Let's take, for example, Euclid's rule: "If two sides of a triangle are equal to the same, they are equal to each other" (I think that's how it goes).

For the purpose of this example, let's say that there is a triangle, where it can be shown that the two sides are equal to the same, but I refuse to believe that they are equal to each other.

Now, you would wish to use deductive logic to show me that it must be so, but...

Proposition 1 is "The two sides are equal to the same"
Proposition 2 is "If two sides are equal to the same, they are equal to each other"

Now, I'll accept those two, but it is another proposition altogether (Proposition [oo]) to say that "Therefore, the two sides are equal to each other". I refuse to accept Proposition [oo], and have no reason to yet.
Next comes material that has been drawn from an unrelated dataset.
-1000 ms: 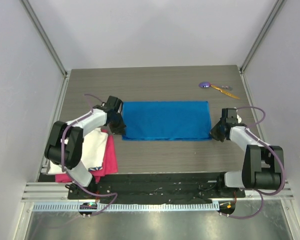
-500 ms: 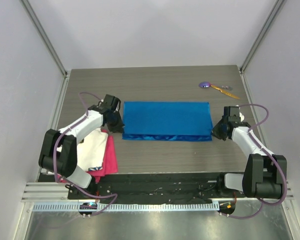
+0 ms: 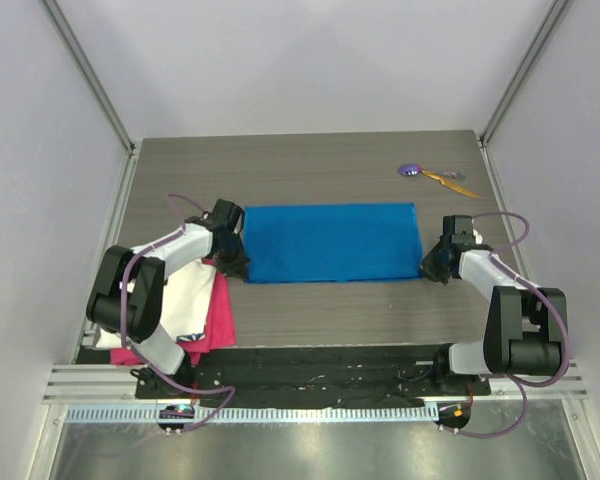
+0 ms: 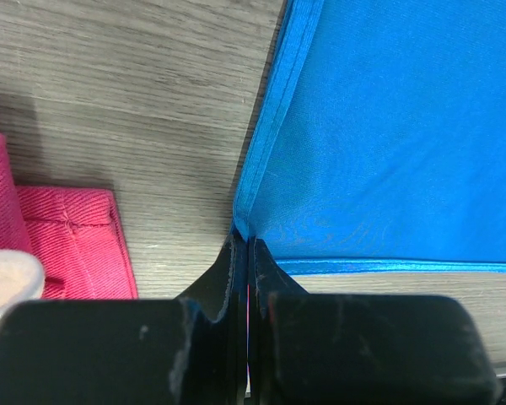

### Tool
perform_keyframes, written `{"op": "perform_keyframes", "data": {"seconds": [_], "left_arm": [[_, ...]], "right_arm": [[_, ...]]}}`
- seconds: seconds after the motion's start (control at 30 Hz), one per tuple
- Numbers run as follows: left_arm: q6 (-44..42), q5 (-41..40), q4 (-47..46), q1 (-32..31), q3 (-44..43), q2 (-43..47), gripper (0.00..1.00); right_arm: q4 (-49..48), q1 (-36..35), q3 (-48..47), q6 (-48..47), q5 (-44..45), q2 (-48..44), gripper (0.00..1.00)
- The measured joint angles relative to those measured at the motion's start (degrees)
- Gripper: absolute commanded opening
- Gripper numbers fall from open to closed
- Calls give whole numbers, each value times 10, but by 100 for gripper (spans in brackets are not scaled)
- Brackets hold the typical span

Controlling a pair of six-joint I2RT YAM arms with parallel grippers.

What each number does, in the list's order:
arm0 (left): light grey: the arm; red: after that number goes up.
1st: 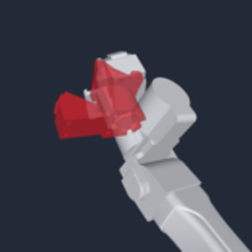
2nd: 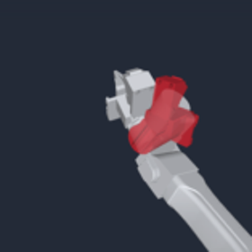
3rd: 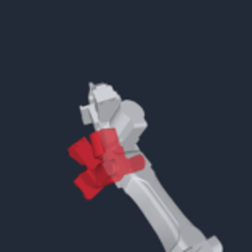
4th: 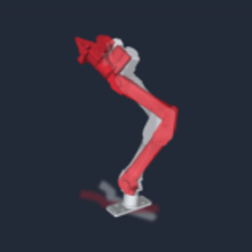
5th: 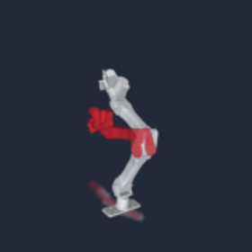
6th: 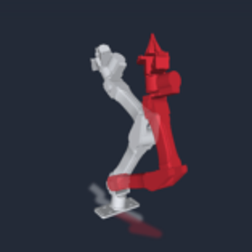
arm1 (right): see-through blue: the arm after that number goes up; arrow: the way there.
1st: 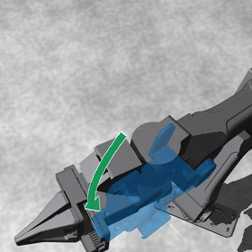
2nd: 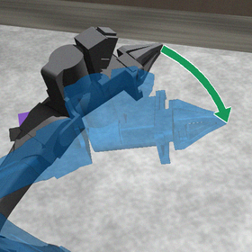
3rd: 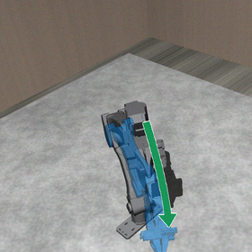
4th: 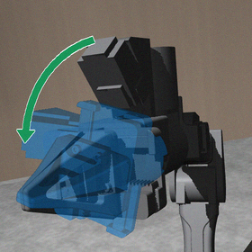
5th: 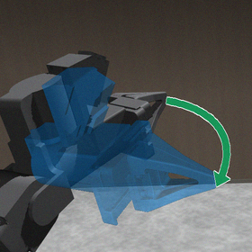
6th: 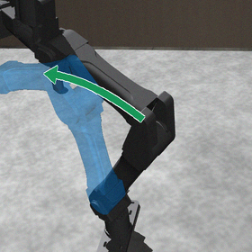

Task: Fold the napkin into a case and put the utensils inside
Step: Fold and flatten the napkin at the center of the board.

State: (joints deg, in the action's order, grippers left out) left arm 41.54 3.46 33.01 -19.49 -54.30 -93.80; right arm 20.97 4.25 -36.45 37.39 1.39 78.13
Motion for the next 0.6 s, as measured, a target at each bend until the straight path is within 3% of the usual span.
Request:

So, you say, "if you accept Propositions 1 and 2, then you must accept Proposition [oo]", which we'll call Proposition 3.

Well, now I'll agree to Propositions 1, 2, and 3, but I still disagree with Proposition [oo], and I don't have to agree with it, because you have yet to say that "if you accept 1, 2, and 3, you must accept Proposition [oo]".
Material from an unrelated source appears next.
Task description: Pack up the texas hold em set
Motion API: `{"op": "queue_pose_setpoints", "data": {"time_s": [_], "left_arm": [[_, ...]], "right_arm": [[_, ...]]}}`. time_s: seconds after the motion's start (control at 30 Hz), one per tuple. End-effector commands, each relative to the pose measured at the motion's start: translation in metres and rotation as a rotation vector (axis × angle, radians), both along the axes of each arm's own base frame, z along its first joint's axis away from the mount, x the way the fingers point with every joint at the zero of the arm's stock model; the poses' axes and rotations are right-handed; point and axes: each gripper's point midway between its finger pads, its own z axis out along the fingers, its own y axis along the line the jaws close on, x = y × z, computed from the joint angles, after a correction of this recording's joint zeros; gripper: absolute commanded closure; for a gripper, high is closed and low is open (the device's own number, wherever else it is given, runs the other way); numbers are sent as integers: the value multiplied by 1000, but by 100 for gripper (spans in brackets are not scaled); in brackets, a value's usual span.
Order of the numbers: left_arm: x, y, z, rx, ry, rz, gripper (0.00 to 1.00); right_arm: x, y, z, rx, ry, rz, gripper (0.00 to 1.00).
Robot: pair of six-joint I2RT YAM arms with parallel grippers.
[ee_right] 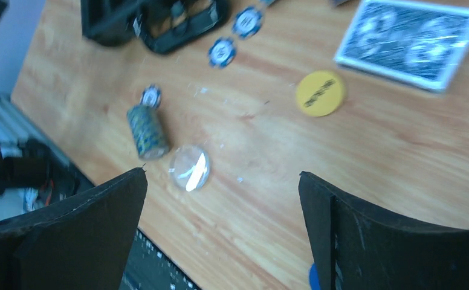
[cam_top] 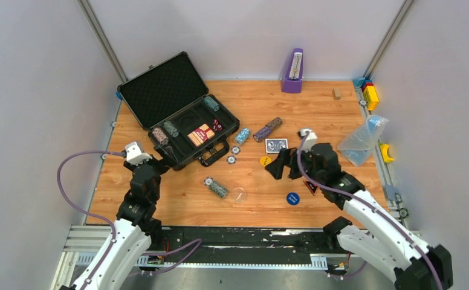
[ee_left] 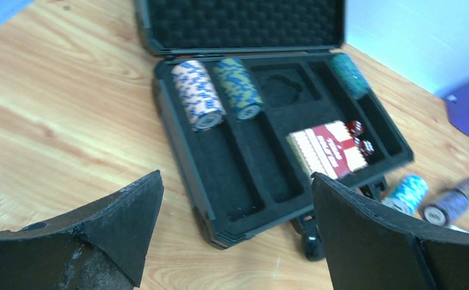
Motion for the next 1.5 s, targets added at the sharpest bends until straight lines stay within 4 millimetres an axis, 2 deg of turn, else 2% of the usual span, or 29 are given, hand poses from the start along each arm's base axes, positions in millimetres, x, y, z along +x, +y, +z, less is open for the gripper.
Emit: {"op": "queue_pose_setpoints", "data": {"time_s": [0.0, 0.07, 0.27, 0.33, 0.4, 0.43, 0.47, 0.57, 0.73, 0.83, 0.9, 0.97, 1.07, 1.2, 1.27, 1.47], "left_arm": [[8, -37, 20, 53, -83, -233, 0], [8, -41, 21, 60, -86, -261, 0], [9, -32, 18, 45, -68, -201, 0], [8, -24, 18, 29, -66, -150, 0], [4, -6, 11, -3, -40, -34, 0], [2, 9, 11, -40, -46, 69, 0], [-3, 17, 3, -43, -15, 121, 0], [-15, 45, 1, -94, -16, 314, 0], [-22, 55, -4, -107, -4, 384, 0], [-21, 52, -4, -111, -4, 367, 0], [-20, 51, -4, -110, -5, 360, 0], [-19, 50, -4, -110, -5, 353, 0], [-19, 49, -3, -110, -8, 345, 0], [-18, 48, -3, -105, -9, 341, 0], [-19, 49, -3, -100, -7, 345, 0], [-22, 54, -3, -97, -4, 376, 0]], "right_arm": [[-12, 55, 24, -3, -124, 226, 0], [-18, 77, 18, -20, -123, 281, 0], [-34, 146, -18, -213, -113, 409, 0], [-32, 164, -35, -304, -110, 412, 2], [-31, 179, -53, -393, -105, 421, 4], [-30, 186, -68, -446, -90, 421, 8], [-30, 193, -77, -481, -85, 428, 10], [-25, 207, -97, -550, -68, 423, 15], [-25, 220, -117, -575, -38, 439, 25], [-26, 225, -123, -570, -25, 459, 42], [-24, 227, -119, -562, -32, 445, 56], [-21, 231, -106, -533, -50, 428, 66], [-11, 238, -71, -475, -113, 388, 68], [16, 249, -24, -406, -208, 306, 80], [29, 256, -10, -387, -234, 291, 81], [74, 283, 14, -351, -284, 239, 84]]}}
And so it goes on. This is an Inductive approach, in that I am telling you that, no matter how many new propositions you produce, you will still never resolve this paradox.

This is much more simple. Basically, deductive logic tells us...

1) Inductive Logic is based on learning from observed patterns.
2) What we think is a "pattern" is not necessarily a pattern (it could be a coincidence every time) unless you have tried it as many times as possible (which is infinite, obviously).
3) Therefore, Inductive Logic is based on trying something an infinite amount of times, and is thus not "proof" of anything.

Thanks. It's very interesting to me.

Yeah, I've had some dealings with symbolic logic before (mostly in Raymond Smullyan's books, which I highly recommend, btw), and I think it's probably one of the most interesting things I've studied.
You must be kidding! Dude, you have not proven there to be any paradoxes with DEDUCTION. You simply don't know enough. You are confused. You erroneously beieve you accepting the premises has something to do with OBJECTIVE truth. You wrote: "Now, you would wish to use deductive logic to show me that it must be so, but...
Proposition 1 is "The two sides are equal to the same"
Proposition 2 is "If two sides are equal to the same, they are equal to each other"
Now, I'll accept those two, but it is another proposition altogether (Proposition [oo]) to say that "Therefore, the two sides are equal to each other". I refuse to accept Proposition [oo], and have no reason to yet"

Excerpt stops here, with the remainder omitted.